Exercise: Quote exactly and only this range of lines in the data below: the line that holds "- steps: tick" to the line that holds "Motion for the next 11", both included.

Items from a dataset

::::::

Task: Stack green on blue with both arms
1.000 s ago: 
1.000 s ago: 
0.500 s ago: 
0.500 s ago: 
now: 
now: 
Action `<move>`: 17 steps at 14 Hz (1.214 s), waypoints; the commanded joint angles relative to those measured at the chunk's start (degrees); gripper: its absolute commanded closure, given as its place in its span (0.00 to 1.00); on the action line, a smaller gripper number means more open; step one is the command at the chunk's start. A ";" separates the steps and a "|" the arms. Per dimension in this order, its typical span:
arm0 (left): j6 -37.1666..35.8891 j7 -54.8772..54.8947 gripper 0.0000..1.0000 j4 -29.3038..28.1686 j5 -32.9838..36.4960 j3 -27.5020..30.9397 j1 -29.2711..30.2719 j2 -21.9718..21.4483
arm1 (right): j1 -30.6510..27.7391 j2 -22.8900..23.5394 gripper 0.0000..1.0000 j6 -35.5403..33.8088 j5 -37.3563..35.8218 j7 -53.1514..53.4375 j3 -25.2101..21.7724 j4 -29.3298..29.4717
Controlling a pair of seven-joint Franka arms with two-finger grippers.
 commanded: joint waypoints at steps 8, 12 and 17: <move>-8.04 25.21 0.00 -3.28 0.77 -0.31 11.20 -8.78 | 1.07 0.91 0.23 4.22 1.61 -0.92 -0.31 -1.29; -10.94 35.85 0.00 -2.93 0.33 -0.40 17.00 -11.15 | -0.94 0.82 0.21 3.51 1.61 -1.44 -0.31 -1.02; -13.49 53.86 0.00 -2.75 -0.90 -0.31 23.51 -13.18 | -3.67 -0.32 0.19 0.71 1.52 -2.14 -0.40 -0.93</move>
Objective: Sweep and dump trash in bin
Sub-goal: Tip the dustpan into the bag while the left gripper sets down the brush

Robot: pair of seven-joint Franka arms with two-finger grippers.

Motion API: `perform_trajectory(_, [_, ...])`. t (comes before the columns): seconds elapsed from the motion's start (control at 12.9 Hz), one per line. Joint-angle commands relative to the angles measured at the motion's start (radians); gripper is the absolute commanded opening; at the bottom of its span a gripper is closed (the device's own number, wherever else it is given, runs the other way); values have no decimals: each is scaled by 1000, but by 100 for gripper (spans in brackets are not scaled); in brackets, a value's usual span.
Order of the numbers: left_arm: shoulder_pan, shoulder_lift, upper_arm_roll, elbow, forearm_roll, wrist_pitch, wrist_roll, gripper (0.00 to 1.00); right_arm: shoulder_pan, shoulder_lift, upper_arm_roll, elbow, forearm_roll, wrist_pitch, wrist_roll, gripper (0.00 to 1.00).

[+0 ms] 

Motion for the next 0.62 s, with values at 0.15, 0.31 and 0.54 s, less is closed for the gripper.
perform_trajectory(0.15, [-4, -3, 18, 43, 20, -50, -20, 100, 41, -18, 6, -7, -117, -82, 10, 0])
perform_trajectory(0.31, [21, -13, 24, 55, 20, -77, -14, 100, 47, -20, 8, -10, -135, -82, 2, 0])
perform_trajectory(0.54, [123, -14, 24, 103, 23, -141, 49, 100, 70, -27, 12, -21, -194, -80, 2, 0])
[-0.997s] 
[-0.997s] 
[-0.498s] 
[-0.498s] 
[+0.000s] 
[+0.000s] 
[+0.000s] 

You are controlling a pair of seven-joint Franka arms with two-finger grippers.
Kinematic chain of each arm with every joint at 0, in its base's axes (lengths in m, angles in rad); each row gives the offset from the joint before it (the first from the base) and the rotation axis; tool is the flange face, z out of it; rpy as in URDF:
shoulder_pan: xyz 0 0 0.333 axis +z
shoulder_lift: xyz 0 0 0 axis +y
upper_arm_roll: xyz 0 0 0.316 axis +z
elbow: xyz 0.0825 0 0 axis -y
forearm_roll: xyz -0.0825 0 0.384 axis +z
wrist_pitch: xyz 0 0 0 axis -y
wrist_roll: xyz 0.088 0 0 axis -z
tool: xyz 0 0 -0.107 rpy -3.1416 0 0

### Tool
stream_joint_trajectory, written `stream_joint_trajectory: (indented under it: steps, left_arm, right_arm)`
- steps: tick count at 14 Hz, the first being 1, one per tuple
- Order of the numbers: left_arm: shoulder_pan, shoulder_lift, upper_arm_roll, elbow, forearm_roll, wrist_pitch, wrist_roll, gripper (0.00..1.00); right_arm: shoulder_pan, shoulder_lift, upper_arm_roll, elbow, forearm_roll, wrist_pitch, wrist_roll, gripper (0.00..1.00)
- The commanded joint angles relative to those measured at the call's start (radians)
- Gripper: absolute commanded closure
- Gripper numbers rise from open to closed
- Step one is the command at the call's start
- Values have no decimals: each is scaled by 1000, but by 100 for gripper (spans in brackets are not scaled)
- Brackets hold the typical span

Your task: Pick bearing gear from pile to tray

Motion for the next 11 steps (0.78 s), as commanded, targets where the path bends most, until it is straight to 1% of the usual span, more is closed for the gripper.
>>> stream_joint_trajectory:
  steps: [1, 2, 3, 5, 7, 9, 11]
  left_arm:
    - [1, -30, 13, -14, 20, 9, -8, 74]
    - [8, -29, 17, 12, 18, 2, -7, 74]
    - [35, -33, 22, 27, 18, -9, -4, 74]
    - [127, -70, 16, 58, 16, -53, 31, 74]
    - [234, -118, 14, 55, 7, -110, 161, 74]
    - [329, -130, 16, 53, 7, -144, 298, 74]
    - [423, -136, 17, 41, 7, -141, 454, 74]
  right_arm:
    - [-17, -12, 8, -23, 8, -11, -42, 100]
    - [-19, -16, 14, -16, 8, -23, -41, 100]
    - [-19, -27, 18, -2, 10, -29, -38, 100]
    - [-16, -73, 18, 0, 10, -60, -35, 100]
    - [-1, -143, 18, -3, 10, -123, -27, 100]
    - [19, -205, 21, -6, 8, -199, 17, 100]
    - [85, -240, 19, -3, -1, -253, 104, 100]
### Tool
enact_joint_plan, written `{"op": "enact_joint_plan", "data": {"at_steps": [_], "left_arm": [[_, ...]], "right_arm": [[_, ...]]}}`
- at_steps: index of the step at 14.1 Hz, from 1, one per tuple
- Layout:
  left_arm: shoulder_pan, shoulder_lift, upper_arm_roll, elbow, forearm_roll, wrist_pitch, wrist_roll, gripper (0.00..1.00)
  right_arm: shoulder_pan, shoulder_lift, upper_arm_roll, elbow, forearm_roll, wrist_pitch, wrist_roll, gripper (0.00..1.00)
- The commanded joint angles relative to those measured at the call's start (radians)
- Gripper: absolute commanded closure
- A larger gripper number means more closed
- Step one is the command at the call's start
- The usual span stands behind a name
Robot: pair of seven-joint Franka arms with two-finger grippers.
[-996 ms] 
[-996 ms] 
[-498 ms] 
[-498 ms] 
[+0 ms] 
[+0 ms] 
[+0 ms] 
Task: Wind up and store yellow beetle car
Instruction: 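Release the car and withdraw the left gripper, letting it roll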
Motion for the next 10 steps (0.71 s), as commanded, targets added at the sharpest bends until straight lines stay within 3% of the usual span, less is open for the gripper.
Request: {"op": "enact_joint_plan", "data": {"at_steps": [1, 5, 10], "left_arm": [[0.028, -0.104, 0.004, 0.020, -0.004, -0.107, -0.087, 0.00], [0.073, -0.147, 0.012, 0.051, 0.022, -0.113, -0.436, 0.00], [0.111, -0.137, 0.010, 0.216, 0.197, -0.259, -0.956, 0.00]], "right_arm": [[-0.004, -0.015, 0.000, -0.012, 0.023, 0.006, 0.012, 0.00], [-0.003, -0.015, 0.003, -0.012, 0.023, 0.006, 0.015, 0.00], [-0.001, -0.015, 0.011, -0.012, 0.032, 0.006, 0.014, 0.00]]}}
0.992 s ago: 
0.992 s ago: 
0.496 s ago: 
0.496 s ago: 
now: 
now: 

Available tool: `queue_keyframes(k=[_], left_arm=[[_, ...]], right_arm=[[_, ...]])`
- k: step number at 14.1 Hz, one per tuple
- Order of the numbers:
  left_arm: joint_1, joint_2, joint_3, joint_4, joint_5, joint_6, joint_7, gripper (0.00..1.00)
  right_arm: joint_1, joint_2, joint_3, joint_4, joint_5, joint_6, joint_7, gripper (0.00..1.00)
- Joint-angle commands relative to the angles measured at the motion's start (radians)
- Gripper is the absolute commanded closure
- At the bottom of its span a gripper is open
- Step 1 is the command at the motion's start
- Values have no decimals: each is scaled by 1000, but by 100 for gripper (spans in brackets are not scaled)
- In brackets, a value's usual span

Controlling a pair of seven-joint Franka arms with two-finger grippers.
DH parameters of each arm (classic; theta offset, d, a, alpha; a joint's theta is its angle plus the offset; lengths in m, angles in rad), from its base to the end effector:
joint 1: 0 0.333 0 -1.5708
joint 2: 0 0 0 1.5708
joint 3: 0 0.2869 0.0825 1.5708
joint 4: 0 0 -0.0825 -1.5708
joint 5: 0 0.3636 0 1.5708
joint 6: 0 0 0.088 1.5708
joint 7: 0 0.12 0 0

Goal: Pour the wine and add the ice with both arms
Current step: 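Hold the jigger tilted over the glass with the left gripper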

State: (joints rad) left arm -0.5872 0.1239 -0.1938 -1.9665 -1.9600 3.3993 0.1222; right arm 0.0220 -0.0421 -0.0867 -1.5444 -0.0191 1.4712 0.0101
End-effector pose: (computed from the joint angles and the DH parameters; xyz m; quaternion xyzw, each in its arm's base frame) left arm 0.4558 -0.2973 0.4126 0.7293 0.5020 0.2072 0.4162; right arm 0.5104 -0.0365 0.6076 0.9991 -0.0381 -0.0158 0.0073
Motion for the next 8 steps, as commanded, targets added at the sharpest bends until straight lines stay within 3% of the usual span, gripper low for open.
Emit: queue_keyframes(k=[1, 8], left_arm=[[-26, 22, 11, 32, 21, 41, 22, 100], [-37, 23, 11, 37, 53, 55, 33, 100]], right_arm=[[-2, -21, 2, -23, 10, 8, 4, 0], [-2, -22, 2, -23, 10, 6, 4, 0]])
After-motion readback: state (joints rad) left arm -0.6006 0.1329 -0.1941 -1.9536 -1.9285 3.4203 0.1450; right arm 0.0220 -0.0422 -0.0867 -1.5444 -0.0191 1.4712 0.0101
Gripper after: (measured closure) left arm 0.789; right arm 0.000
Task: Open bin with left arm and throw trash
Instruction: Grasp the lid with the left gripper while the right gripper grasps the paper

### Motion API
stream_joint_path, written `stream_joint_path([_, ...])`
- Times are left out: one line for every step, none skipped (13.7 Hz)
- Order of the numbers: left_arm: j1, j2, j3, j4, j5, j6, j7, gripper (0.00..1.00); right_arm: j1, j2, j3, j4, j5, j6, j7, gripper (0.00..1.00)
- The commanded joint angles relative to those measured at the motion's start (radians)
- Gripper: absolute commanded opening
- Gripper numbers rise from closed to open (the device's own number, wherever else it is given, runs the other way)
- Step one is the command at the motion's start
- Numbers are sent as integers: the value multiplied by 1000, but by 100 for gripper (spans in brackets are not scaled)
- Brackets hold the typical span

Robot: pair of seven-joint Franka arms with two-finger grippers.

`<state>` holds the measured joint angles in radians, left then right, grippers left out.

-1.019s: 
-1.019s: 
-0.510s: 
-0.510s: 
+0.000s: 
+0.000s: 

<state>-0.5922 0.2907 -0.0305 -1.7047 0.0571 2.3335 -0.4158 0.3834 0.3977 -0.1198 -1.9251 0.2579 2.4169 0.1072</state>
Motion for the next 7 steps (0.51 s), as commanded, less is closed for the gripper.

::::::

Final answer:
- steps: tick count at 14 Hz, the first being 1, one per tuple
- Order of the numbers: left_arm: shoulder_pan, shoulder_lift, upper_arm_roll, elbow, forearm_roll, wrist_pitch, wrist_roll, gripper (0.00..1.00); right_arm: shoulder_pan, shoulder_lift, upper_arm_roll, elbow, forearm_roll, wrist_pitch, wrist_roll, gripper (0.00..1.00)
- The commanded joint angles relative to those measured at the call's start (radians)
- Gripper: absolute commanded closure
- Gripper numbers rise from open to closed
- Step one is the command at the call's start
- Values have no decimals: each is scaled by 1000, but by 100 for gripper (spans in brackets are not scaled)
- Brackets hold the typical span

Your task: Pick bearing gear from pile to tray

Motion for the next 11 steps (0.78 s), as commanded, targets where the path bends most, until it is straight to 1% of the usual span, more is closed for the gripper.

This finishes the response to the exercise.